De aquel entonces (1977), los gobiernos, en todo el mundo, con pocas excepciones, han adoptado la política de (des)arreglar lo que funciona y descuidar lo que no funciona. Y esa práctica, que es mucho más antigua que el dicho de Lance, ha impregnado a todos los gobiernos del Paraguay, desde la época de la Colonia, con agregados de autoritarismo, discriminación y otros vicios.
En la era democrática, todos han sido más o menos intervencionistas, pero lo que sorprende es que el gobierno de un empresario recaiga en esa tendencia, y que lo haga, además, con un sesgo contrario a la libre empresa.

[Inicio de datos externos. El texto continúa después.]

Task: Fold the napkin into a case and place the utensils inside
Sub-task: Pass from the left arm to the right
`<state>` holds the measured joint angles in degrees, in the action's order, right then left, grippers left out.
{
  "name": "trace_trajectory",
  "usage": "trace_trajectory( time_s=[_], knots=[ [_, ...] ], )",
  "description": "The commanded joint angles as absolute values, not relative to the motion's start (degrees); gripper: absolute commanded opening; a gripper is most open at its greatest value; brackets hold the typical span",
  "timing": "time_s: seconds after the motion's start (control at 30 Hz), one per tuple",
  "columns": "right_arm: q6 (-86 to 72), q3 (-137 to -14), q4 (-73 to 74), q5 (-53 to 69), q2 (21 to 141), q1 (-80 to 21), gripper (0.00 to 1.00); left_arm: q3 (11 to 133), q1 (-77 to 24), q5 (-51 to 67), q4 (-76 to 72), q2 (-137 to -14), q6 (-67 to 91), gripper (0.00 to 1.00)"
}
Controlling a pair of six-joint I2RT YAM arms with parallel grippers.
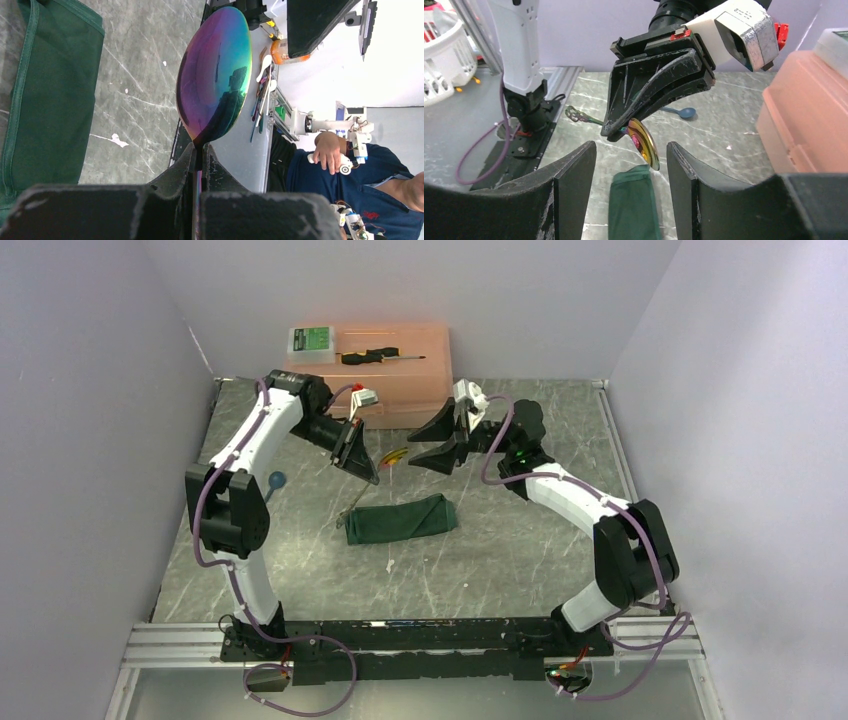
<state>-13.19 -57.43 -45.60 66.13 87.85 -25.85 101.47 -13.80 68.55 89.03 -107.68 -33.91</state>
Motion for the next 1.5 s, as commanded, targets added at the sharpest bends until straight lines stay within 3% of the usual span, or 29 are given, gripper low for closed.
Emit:
trace_trajectory(
  time_s=[0.0,0.23,0.67,0.73,0.8,0.87,1.0,1.1,1.13,1.27,1.3,1.33,1.37,1.47],
  knots=[
    [-21.36,-61.04,-52.35,69.91,89.05,-25.67,0.57,102.04,-14.36,71.45,96.42,-104.59,-36.24,0.03],
    [-11.73,-63.83,-38.11,66.96,89.03,-26.28,0.56,102.58,-15.55,71.63,96.41,-104.65,-36.2,0.03],
    [-8.02,-63.02,-31.42,65.11,89.19,-28.44,0.53,104.07,-16.35,71.95,96.42,-104.57,-35.45,0.03],
    [-8.4,-62.74,-32.03,64.53,89.36,-28.77,0.47,104.16,-16.56,72.15,96.41,-104.66,-35.42,0.03],
    [-9.33,-63.26,-32.39,63.9,89.94,-29.17,0.26,104.05,-16.75,72.11,96.42,-104.62,-35.41,0.03],
    [-10.54,-63.62,-32.91,63.12,90.66,-29.32,0.13,103.76,-16.83,71.98,96.47,-104.47,-35.31,0.03],
    [-9.53,-63.69,-30.64,61.88,90.86,-30.08,0.01,104.03,-16.87,72.27,96.5,-104.23,-35.17,0.03],
    [-10.47,-63.43,-28.8,60.07,90.56,-30.32,0.0,104.8,-16.86,71.73,96.42,-104.64,-34.91,0.04],
    [-11.27,-63.34,-27.42,58.36,90.28,-30.31,0.0,105.11,-16.81,71.15,96.42,-105.09,-34.9,0.07],
    [-17.08,-65.1,-17.17,54.38,90.47,-29.01,0.0,105.72,-16.79,67.68,94.91,-106.38,-33.73,0.37],
    [-19.17,-65.24,-15.13,53.17,90.74,-28.59,0.0,105.38,-16.84,66.38,93.26,-106.18,-32.34,0.53],
    [-19.72,-65.25,-12.42,51.92,90.54,-28.53,0.0,104.81,-16.79,64.28,90.78,-105.82,-30.42,0.86],
    [-19.48,-64.63,-10.79,50.24,89.77,-28.58,0.0,104.07,-16.79,61.7,88.0,-105.21,-27.93,0.94],
    [-18.76,-59.85,-8.19,42.03,85.53,-28.84,0.0,103.32,-16.72,55.3,82.08,-103.86,-23.3,0.95]
  ],
)
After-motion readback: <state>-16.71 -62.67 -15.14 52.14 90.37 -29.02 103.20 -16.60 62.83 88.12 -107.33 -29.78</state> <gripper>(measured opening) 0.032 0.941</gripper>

Desde el exabrupto del presidente, que acusó a los empresario de “corruptos”, sin hacer distinciones, hasta más recientes arbitrariedades como la del MIC al establecer un monopolio ilegal de algunos combustibles para Petropar, coaccionando a las distribuidoras privadas, hasta la intención de la ANDE –apoyada por el Frente Guasu– de expropiar o confiscar las distribuidoras de energía de Villarrica y de las colonias menonitas del Chaco.
A la vista de estas incoherencias que reflejan la ausencia de plan alguno para el “Nuevo Rumbo”, me vienen a la mente y he releído lo que nos dijera Ruth Richardson –ex primera ministra y antes presidenta del Banco Central en Nueva Zelanda–, en el año 2000 en una conferencia en el BCP; el Gobierno se aprestaba a iniciar el proceso de reforma del Estado con la privatización de empresas públicas, iniciativa que luego fue abortada por la dictadura parlamentaria. Richardson había implementado reformas drásticas y aceleradas para esa pequeña nación, que dieron un impulso acelerado a la economía.
¿Cuáles fueron las claves del éxito en aquel proceso, según Richardson? Primero, liderazgo, voluntad política y sobre todo conciencia de los gobernantes de que no están en el cargo para provecho propio, sino para el bien del país. Segundo, Planificación; reformas cuidadosamente estudiadas con antelación. Y tercero, celeridad en su implantación. Cuando llegó al gobierno, tenía media docena de leyes urgentes cuya aprobación logró en las primeras 6 semanas, cuando el entusiasmo y la expectativa aún estaban en su auge.
No es casual que una de las leyes principales que hizo aprobar fue la de Responsabilidad Fiscal, como lo hizo el actual gobierno, para luego transigir en su violación. Otra ley de reforma de empresas públicas y de la función pública, que implicaba, en el primer caso, su privatización o liquidación en caso de inviabilidad. Además, la selección por concurso de los altos funcionarios, que son contratados por el gobierno, evaluados, promovidos o despedidos en base a resultados, a la vez que los mismos debían contratar a sus recursos humanos con las mismas exigencias de resultados.
Más de uno dirá, al leer estas líneas: “pero estamos en Paraguay, y en Paraguay no se puede”. ¿Será que debemos resignarnos a la mediocridad?”.